While the scripted nature of professional wrestling was an open secret, it was not generally acknowledged by people in the business. Often wrestlers and promoters would make sure that on-screen rivals were not seen eating or traveling together between shows and so on. There were a few occasional mistakes at the time, such as an incident in 1987 in which police arrested The Iron Sheik and Hacksaw Jim Duggan, supposed rivals in an upcoming match at Madison Square Garden, as they sat together in a car drinking and using cocaine. The first public acknowledgment by a major insider of the staged nature of professional wrestling came in 1989 when World Wrestling Federation owner Vince McMahon testified before the New Jersey State Senate that wrestling was not a competitive sport. The admission on McMahon's part was to avoid interference from state athletic commissions and to avoid paying the taxation some states placed on income from athletic events held in that state, as well as to avoid the need to meet the requirement of having to employ medical professionals standing by, as was generally mandatory for legitimate contact sports involving substantial possibility of injury.   The era of professional wrestling since then has been described by analysts as "neo-kayfabe", in which storylines can become real life and vice versa, thus blurring the distinction between fact and fiction and giving the audience complicity in creating the spectacle.

Faces and heels

The characters assumed by wrestlers can be distinguished into two alignments: faces and heels.
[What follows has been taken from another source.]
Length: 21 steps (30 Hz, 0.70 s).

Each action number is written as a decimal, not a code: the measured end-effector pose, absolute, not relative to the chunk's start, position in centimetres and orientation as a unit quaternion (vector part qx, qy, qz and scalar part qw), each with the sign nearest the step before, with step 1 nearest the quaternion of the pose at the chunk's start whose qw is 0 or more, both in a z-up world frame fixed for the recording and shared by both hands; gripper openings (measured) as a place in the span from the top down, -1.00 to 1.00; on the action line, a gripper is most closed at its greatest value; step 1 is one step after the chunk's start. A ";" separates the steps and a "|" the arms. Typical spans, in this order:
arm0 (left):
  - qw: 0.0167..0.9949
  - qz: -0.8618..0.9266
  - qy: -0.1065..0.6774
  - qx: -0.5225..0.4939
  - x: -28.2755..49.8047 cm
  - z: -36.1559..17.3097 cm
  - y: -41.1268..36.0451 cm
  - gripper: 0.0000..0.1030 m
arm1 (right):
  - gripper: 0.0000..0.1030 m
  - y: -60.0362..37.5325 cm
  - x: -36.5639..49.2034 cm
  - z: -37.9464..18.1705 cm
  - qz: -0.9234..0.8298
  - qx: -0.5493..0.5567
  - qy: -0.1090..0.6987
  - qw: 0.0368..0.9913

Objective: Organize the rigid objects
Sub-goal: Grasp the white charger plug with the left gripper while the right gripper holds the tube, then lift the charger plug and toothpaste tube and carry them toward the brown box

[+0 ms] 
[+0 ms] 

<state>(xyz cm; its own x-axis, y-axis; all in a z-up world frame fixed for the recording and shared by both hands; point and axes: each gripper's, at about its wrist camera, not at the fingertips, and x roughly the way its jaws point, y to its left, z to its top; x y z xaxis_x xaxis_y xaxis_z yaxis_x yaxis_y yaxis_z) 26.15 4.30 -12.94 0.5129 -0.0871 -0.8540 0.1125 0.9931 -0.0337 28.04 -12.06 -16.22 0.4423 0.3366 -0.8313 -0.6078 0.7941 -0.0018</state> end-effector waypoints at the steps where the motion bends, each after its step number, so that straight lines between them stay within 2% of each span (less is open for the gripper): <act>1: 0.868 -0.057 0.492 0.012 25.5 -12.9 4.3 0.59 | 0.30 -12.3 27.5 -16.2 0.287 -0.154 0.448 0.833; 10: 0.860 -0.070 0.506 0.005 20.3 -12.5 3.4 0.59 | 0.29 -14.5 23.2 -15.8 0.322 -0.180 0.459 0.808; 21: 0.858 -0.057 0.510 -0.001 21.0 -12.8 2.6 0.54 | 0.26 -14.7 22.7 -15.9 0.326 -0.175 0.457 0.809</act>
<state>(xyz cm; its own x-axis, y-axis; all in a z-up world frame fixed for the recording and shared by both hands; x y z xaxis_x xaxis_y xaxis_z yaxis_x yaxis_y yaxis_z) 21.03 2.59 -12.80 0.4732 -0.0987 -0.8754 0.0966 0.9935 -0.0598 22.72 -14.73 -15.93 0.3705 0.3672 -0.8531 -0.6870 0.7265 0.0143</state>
Faces, short for "babyfaces", are hero-type characters whose personalities are crafted to elicit the support of the audience through traits such as humility, patriotism, a hard-working nature, determination, and reciprocal love of the crowd. Faces usually win their matches on the basis of their technical skills and are sometimes portrayed as underdogs to enhance the story.

Heels are villainous or antagonistic characters, whose personalities are crafted to elicit a negative response from the audience. They often embrace traditionally negative traits such as narcissism, egomania, unprompted rage, sadism, and general bitterness. Though not as prevalent today, xenophobic ethnic and racial stereotypes, in particular, those inspired by the Axis powers of World War II and Communist countries during the Cold War era, were commonly used in North American wrestling as heel-defining traits. Another angle of a heel could be approached from a position of authority; examples include Big Boss Man, a corrections officer; Mike Rotunda as Irwin R. Schyster, a federal tax collector; Jacques Rougeau wearing RCMP-inspired dress as The Mountie; and Glenn Jacobs (who would later become famous as Kane) as Isaac Yankem, a dentist. Heels can also be other characters held in low esteem by the public such as a repossession agent (a role played by Barry Darsow as Repo Man). Heels typically inspire boos from the audience and often employ underhanded tactics, such as cheating and exploiting technicalities in their fighting strategies, or use overly aggressive styles to cause (the perception of) excess pain or injury to their opponents.

A wrestler may change from face to heel (or vice versa) in an event known as a turn, or gradually transition from one to the other over the course of a long storyline. Wrestlers like André the Giant, Roddy Piper, Hulk Hogan, and Randy Savage could work across the entire spectrum and often gain new fans as a result of each "turn".

Matches are usually organized between a heel and a face, but the distinction between the two types may be blurred as a given character's storyline reaches a peak or becomes more complicated. In recent years, several wrestlers became characters that were neither faces nor heels, but somewhere in between—or alternating between both—earning them the term "tweener", reflecting the rise in popular culture of the concept of the Antihero; such characters often display the underhand tactics and aggression of a traditional heel, but do so in ways sympathetic to the audience, or within the confines of some internal code e.g. only fighting obvious heel characters, criticising authority figures. Particularly successful tweeners can find over time that they are enthusiastically adopted as 'faces' by the audience without changing their tweener or antihero characterisation e.g. Stone Cold Steve Austin and Shawn Michaels.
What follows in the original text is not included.